What I’ve been pondering in particular is this:

While "terroir" is almost always referred to as a product of nature, something that exists without the hand of man involved, I wonder if we don’t have that wrong. I wonder if the effect of a region or vineyard’s terroir upon a wine is actually the creation or mental construct of man?

If the terroir of say a 25 acre Anderson Valley vineyard were to "be allowed" to show through, what aromas, flavors and structure could the vintner expect in wine made from that vineyard? Presumably over a number of vintages those products of terroir would emerge as a consistent mark of the terroir. Perhaps it would be a naturally high acid content in the wine, or a set of spice aromas, or a flinty quality that is consistent over vintages or high tannin levels.

But how much of those terroir-driven elements are actually the result of the viticulturist’s or winemaker’s hand, even when applied minimally. I think it might be so much as to make the notion of terroir something that can only be derived and appreciated as a mental construct.

For example, the planting of the vineyard calls for rootstock to be planted. What if that rootstock promotes very vigorous growth? This will surely affect the character of the wine in a substantial way. What if the viticulturist chooses to drop fruit so that only 1.5 tons per acre is the yield. This too will have a drastic affect on the final wine. And even in the minimalist’s winery there are decisions that need to be taken that can severely affect the outcome of the wine’s character: whole cluster pressing, cold or hot fermentation, stirring or not stirring the lees, oak aging vs no oak usage. Every step along the way, it seems, does something to alter what nature would "want" the wine to become.

In fact the very act of choosing to pick the grapes at all disturbs the delivery of the true terroir into the wine. The grapes picked at 23.5 brix (sugar content level) will produce a stunningly different wine than grapes picked later at 26.5 brix. The two wines will be completely different.

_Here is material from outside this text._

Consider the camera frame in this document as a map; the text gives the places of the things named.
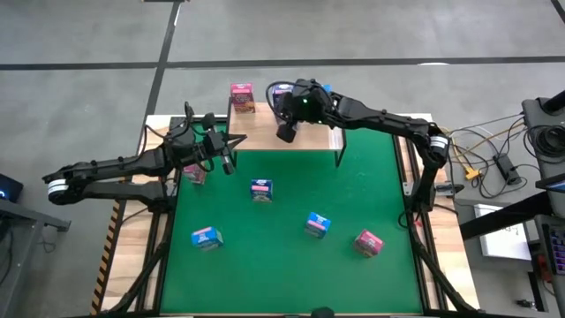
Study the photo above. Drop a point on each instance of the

So when wine lovers and winemakers declare what a region’s terroir gives to a wine, aren’t they really describing what the wine’s maker and grapegrower have determined the terroir should be? And if a vineyard is the source for two different wines made by two different winemakers aren’t we talking about two different ideas of what the terroir of the vineyard means?

If this is true, then we can throw out the notion that terroir is a viable as well as maintaining the stamp of terroir in a wine as a worthy pursuit.

The retort to this position is to ask, "how is it then that Chablis, or Martha’s Vineyard Cabernet or Comte de Vogue usually deliver similar character year after year?"

Couldn’t the answer be, because that character is what the winemakers and viticulturist believe the wine should taste like…rather than this is what the vineyard delivers?